Os cursos de Direito das 29 instituições que assinaram termos de compromisso registraram conceitos inferiores a três no Exame Nacional de Desempenho dos Estudantes (Enade) e no Indicador de Diferença entre os Desempenhos Observado e Esperado (IDD).
Segundo o secretário de Ensino Superior, Ronaldo Mota, a diminuição global do número de vagas ofertadas é definida pelo secretário como necessária para adequar a capacidade acadêmica da instituição a um número apropriado de estudantes recebidos a cada ano.

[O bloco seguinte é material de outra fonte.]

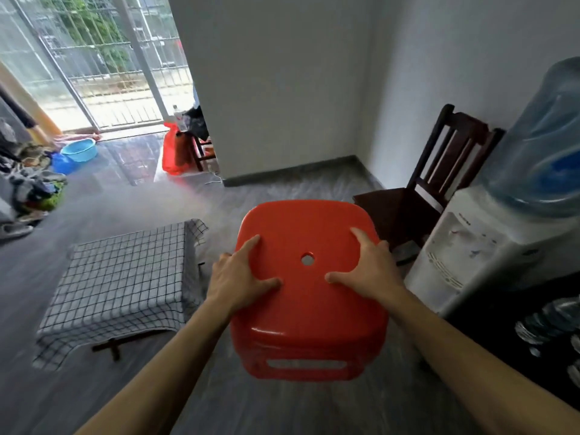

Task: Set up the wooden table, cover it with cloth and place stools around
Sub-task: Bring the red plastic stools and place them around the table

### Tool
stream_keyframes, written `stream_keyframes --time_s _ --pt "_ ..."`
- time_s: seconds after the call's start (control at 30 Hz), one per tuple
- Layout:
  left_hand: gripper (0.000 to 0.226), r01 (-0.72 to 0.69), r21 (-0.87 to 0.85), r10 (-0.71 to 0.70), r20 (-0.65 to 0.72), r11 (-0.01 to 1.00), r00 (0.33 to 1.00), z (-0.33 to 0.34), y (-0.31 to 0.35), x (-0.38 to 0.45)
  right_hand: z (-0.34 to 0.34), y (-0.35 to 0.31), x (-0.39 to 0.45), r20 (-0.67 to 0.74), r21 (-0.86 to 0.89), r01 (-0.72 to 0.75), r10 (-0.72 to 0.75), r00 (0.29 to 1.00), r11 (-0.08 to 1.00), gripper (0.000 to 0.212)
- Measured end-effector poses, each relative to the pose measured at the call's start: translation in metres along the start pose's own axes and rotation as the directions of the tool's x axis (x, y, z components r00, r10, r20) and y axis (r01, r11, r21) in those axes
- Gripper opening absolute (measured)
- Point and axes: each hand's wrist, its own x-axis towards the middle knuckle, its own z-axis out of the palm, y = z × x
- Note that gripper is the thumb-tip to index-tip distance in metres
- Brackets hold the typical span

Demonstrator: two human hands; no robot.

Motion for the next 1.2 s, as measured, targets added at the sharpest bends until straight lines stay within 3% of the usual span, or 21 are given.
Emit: stream_keyframes --time_s 0.27,0.47,0.57,0.87,1.2 --pt "0.101 0.089 -0.078 -0.094 -0.07 0.993 0.993 -0.025 -0.03 0.131 0.012 -0.078 0.145 0.028 -0.012 0.117 -0.116 0.993 0.993 0.114" --pt "0.097 0.082 -0.145 -0.092 -0.064 0.986 0.994 -0.044 -0.052 0.248 0.029 -0.13 0.265 0.019 -0.031 0.148 -0.147 0.989 0.989 0.127" --pt "0.096 0.07 -0.171 -0.084 -0.078 0.983 0.993 -0.059 -0.06 0.309 0.029 -0.158 0.322 -0.011 -0.024 0.162 -0.162 0.987 0.987 0.124" --pt "0.097 0.086 -0.089 -0.091 -0.058 0.992 0.994 -0.075 -0.055 0.49 0.032 -0.188 0.497 -0.03 0.083 0.189 -0.187 0.982 0.978 0.118" --pt "0.089 0.21 -0.099 -0.225 -0.174 0.973 0.959 -0.112 -0.038 0.655 0.023 -0.259 0.707 0.093 0.11 0.33 -0.34 0.936 0.938 0.118"
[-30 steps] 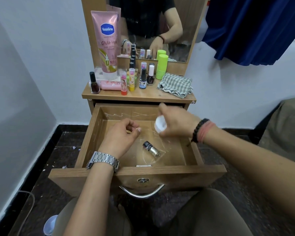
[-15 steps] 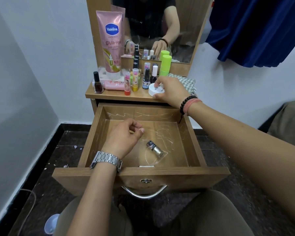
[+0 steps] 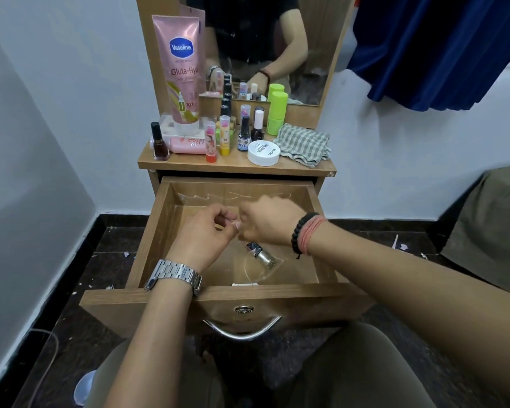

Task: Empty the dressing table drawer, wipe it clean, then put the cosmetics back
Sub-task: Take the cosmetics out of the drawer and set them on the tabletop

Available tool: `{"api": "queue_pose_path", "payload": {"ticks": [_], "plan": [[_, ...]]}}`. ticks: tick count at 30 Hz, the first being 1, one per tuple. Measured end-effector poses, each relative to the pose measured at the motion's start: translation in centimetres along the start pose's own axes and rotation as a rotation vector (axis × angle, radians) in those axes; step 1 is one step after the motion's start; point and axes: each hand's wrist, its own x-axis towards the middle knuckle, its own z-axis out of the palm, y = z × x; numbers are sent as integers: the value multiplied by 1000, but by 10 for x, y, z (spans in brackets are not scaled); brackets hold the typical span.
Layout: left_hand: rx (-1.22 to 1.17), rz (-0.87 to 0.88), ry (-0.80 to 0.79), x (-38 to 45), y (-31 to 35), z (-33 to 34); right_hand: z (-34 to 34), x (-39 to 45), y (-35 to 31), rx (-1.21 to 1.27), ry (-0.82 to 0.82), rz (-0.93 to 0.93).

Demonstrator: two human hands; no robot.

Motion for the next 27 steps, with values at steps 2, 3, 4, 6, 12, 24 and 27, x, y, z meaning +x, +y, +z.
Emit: {"api": "queue_pose_path", "payload": {"ticks": [2,3,4,6,12,24,27], "plan": [[1,-2,-2,0,0,0,17,-4,1,2,-160,22],[1,-4,-2,0,1,0,24,-5,1,24,-190,16],[1,-5,-1,0,1,0,31,-5,2,43,-185,2],[-1,-6,1,1,1,0,37,-3,4,79,-136,-28],[6,-10,-5,0,1,0,6,4,14,425,162,0],[180,-106,-735,-9,8,6,-61,40,29,748,604,71],[154,-123,-732,-9,8,6,-60,54,29,717,636,106]]}}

"Isso não deve ser interpretado somente como punição. Recebendo um número mais adequado de alunos, a contribuição das instituições na formação poderá ser melhor", argumentou Mota. As informações são da Agência Brasil.
Mota informou ainda que cerca de 51 cursos devem passar por medidas especídicas. São instituições que apresentaram conceito abaixo de 3 (em uma escala que vai até 5) no Exame Nacional de Desempenho dos Estudantes (Enade) e baixo desempenho no Indicador de Diferença entre os Desempenhos Observado e Esperado (IDD).
A intenção do MEC é anunciar, até meados de abril, medidas para todo o conjunto de cursos carentes de aperfeiçoamento, após concluídas visitas feitas por um grupo de especialistas. A comissão, designada por portaria e composta por representantes da OAB e da Associação Brasileira de Ensino de Direito, trabalhou na definição do termo de compromisso.
Outras exigências do ministério são uma mudança no perfil do corpo docente, com a contratação de mais mestres, doutores e professores em tempo integral; melhorias no núcleo de prática jurídica; reorganização das turmas; revisão do projeto pedagógico e melhoria do acervo bibliográfico, com aquisição de novos títulos.
Ao serem reavaliados após 12 meses, os cursos que não cumprirem os compromissos firmados estarão sujeitos a um processo administrativo, que pode resultar no fechamento. As instituições que se negarem a assinar o termo de ajuste até abril, podem sofrer a mesma punição.